▶ _Required action_:
Retype the data that follows, keeping every character the same.

▶ _Data_:
▼▼▼

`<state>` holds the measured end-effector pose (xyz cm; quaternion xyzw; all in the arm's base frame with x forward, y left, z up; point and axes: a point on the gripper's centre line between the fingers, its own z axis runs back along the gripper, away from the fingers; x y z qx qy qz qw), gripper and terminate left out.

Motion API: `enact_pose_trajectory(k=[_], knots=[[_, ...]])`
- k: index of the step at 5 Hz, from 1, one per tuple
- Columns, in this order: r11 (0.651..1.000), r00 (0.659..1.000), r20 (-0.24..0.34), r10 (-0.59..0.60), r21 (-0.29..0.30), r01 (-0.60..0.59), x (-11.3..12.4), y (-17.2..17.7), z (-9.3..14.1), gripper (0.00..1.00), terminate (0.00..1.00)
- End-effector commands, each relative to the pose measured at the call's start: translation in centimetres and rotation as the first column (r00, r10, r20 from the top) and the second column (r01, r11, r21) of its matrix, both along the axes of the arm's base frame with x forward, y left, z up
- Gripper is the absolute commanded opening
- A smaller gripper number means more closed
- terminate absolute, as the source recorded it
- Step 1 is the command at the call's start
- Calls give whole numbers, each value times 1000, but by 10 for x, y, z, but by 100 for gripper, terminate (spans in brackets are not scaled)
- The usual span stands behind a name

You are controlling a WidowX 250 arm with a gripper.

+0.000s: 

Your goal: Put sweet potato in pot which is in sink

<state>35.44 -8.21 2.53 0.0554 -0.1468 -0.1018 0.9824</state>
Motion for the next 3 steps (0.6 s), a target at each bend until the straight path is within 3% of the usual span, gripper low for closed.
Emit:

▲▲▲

▶ _The answer_:
`<state>` holds the measured end-effector pose (xyz cm; quaternion xyzw; all in the arm's base frame with x forward, y left, z up; point and axes: a point on the gripper's centre line between the fingers, its own z axis runs back along the gripper, away from the fingers; x y z qx qy qz qw), gripper and terminate left out.

Motion API: `enact_pose_trajectory(k=[_], knots=[[_, ...]])`
- k: index of the step at 5 Hz, from 1, one per tuple
- Columns, in this order: r11 (0.651..1.000), r00 (0.659..1.000), r20 (-0.24..0.34), r10 (-0.59..0.60), r21 (-0.29..0.30), r01 (-0.60..0.59), x (-11.3..12.4), y (-17.2..17.7), z (-9.3..14.1), gripper (0.00..1.00), terminate (0.00..1.00)
- End-effector commands, each relative to the pose measured at the call's start: translation in centimetres and rotation as the first column (r00, r10, r20 from the top) and the second column (r01, r11, r21) of its matrix, both along the axes of the arm's base frame with x forward, y left, z up
- Gripper is the absolute commanded opening
- A smaller gripper number means more closed
- terminate absolute, as the source recorded it
- Step 1 is the command at the call's start
- Calls give whole numbers, each value times 1000, but by 10 for x, y, z, but by 100 for gripper, terminate (spans in brackets are not scaled)
- The usual span stands behind a name

You are controlling a WidowX 250 arm with a gripper.

+0.000s: 

Your goal: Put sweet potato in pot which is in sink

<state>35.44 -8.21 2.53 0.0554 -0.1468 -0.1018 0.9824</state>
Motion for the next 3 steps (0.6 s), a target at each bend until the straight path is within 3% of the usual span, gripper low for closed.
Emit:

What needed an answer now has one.